Sustainable Transportation

The Future of the Electric Vehicle Market

Take a ride into the future of electric vehicles (EVs) as the industry gears up for massive growth, from traditional cars to bicycles and heavy-duty trucks.

It is projected that there will be 145 million EVs on the road globally by the end of the decade. The industry is expected to grow exponentially across all kinds of vehicles, from bicycles to heavy-duty trucks. Here’s what you need to know about the future of EVs. 

Growing Market 

Currently, the most popular electric vehicle manufacturer in the United State is Tesla, with their Model Y crossover leading the market. However, other major automakers are investing heavily in EV production With Ford and GM both committing to ambitious EV production plans for their most popular vehicles, and international brands like Hyundai and Volkswagen shipping EVs worldwide.Multiple automakers have expanded the number of their “gigafactory” facilities to better meet the demand of new EVs. The federal government has passed legislation such as the Inflation Reduction Act that has driven an uptick in national EV production. Globally, there is also a movement for increased production capacity for EVs, with multiple major brands from Europe, Korea, and even China expanding their production pipelines. By 2030, the EV market will grow exponentially in multiple major territories across all types of vehicles.

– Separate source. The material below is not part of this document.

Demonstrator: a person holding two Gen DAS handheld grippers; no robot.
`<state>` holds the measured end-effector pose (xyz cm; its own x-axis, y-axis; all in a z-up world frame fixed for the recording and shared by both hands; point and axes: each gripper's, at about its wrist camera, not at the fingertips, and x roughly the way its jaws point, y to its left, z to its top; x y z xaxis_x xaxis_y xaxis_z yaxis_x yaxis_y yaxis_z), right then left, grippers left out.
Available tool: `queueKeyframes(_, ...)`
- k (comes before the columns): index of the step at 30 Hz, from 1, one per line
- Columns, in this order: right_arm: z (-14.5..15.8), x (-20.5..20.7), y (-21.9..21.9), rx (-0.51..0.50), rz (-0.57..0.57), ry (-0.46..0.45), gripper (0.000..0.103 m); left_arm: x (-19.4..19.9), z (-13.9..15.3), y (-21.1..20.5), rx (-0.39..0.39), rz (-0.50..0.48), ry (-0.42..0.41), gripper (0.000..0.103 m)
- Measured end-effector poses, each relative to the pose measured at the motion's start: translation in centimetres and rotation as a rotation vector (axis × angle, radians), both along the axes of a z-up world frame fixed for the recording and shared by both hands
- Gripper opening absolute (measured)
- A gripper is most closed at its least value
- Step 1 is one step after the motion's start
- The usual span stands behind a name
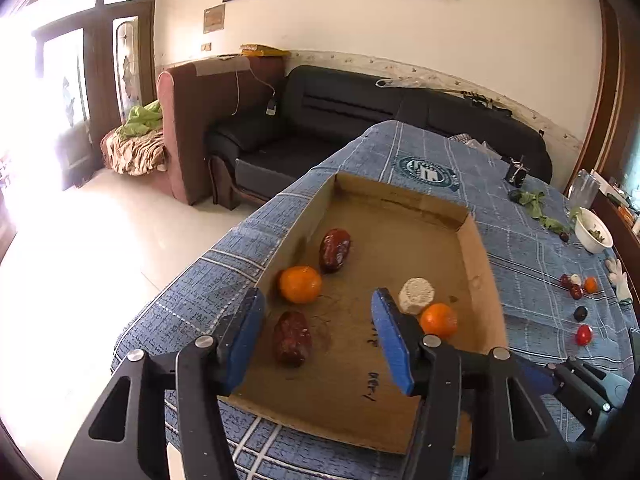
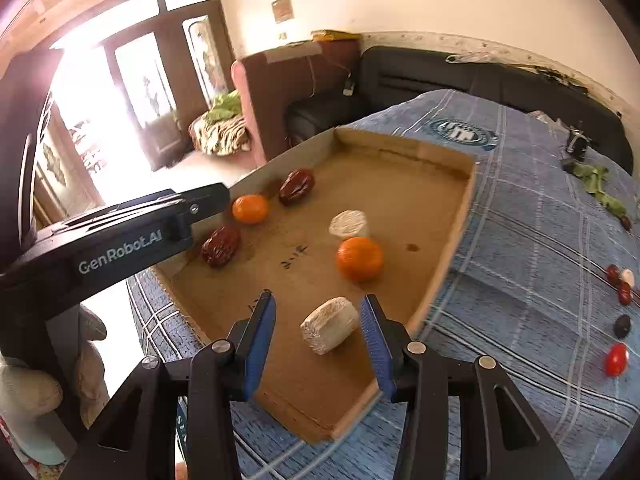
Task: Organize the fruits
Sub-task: 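Open both tools to drop the date and cube into the box, then move both open tools back over the remaining fruit on the table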
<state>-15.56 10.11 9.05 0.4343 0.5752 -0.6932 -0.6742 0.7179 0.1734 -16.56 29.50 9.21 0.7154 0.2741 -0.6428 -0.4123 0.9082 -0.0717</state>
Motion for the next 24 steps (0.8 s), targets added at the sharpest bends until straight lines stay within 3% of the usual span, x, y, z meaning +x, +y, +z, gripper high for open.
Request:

Building a Stronger Infrastructure 

One hesitation to the mass adoption of EVs is the potential lack of infrastructure to support them. While evidence suggests that the electric grids are capable of producing enough energy for millions of EVs, the availability of charging stations poses a challenge, especially with the lack of an industry-standard in charging ports. It’s estimated that the US will need to increase the available charging stations ninefold to meet demand. This also includes utilities that support electrified public transport. 

More Sustainable EVs 

EVs have a much lower carbon footprint than traditional gas cars, but there are concerns about the sourcing of materials required to produce EVs. The most common material used for batteries is lithium, which is a finite resource and largely mined from developing countries. Lithium mining has been shown to harm the environment and neighboring ecosystems. However, companies are working on alternate battery concepts that use more sustainable materials, such as sodium-ion. While these are significant challenges, the potential benefits of EVs, such as decreased carbon emissions, are driving innovation and investment in this exciting industry.